With it, it’s a powerful talk-back to those on the right.  It does demonstrate there are patriots on the left – we just have fewer scales on our eyes preventing us from seeing America’s faults. 

But take a closer look at the script.  Just as religious homophobes cherry-pick the Old Testament for reasons to withhold dignity and civil rights from gay people, this left-wing list of American accomplishments is also cherry-picked.  It’s true, the Will character did tick off things in the first half like the number of people incarcerated and the high level of infant mortality, but there’s no serious criticism of the failure of democracy which we have experienced in our generation, in tandem with the failure of the financial system.  It’s still entertainment.  Not critical social analysis.  It’s more feel-good than a call to action.  One for “our side.”

I’m being unduly harsh, possibly.  Like most people on the left I loved the piece and forwarded it to friends – who, not incidentally, were simultaneously forwarding it to me.  I recognize that it is only the first step in facing a social problem – recognizing the problem.  As a creative piece, it should be judged on those terms and not criticized for what it doesn’t do.

But I guess that’s my point.  It’s only a first step.  Not a righting of a wrong, but a half-hearted call to arms.  Things are seriously broken – and that includes the American political system.  The Occupy movements show that some of us have begun to recognize it, but we haven’t found our legs yet.   Leftist television and Occupy are still feeble first attempts, but we’re not yet serious, and there are indications – the impotence of labor unions, for one – that the way out is still a long way off.
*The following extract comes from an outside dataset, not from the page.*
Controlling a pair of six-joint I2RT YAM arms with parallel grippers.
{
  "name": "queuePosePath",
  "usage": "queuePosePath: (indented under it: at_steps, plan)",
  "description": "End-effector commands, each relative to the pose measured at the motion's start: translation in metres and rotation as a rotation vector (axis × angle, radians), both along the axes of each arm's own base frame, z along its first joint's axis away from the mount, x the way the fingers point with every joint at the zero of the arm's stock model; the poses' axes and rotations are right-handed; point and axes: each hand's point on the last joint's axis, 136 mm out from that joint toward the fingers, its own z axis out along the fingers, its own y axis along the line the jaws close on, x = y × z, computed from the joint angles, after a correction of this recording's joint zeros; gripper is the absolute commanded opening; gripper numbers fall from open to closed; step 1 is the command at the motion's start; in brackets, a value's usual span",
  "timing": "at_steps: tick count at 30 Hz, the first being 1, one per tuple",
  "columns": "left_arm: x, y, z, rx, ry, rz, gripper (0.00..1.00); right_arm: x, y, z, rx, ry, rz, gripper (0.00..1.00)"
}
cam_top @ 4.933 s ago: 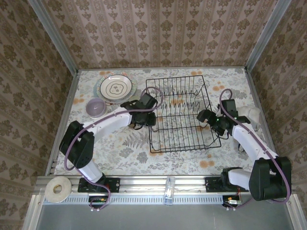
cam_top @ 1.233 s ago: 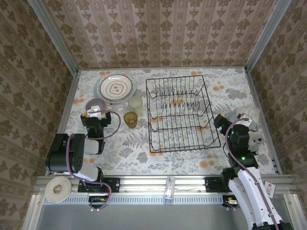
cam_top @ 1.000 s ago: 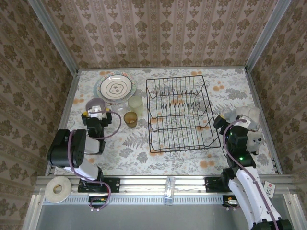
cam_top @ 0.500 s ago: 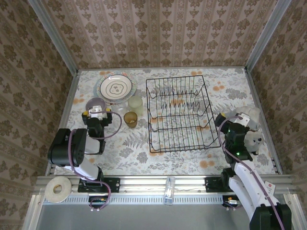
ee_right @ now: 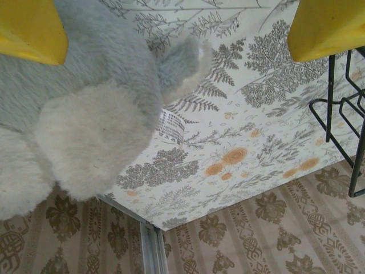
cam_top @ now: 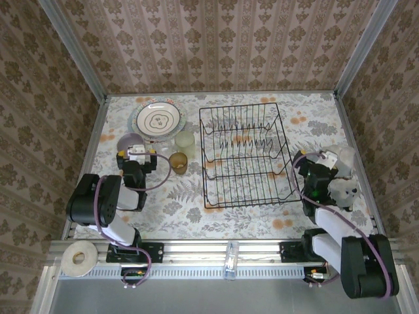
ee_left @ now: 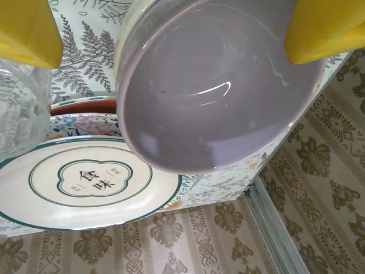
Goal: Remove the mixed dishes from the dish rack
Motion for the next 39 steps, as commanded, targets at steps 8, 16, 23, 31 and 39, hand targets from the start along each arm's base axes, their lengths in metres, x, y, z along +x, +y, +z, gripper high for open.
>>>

I don’t want to belittle these early efforts.  But we’re still just crying in the wind.

picture credits:


Lilly Rivlin said...

Dream in if you think that HBO will allow real social criticism on their screen. I am amazed that you think that Sorkin would have taken a chance like that, then he would never have had another hit.

Alan McCornick said...

I can dream, can't I? I didn't actually think he would. I only commented that - good as this was - it's in the entertainment vein, and not a serious kind of political action, as I wish it could be.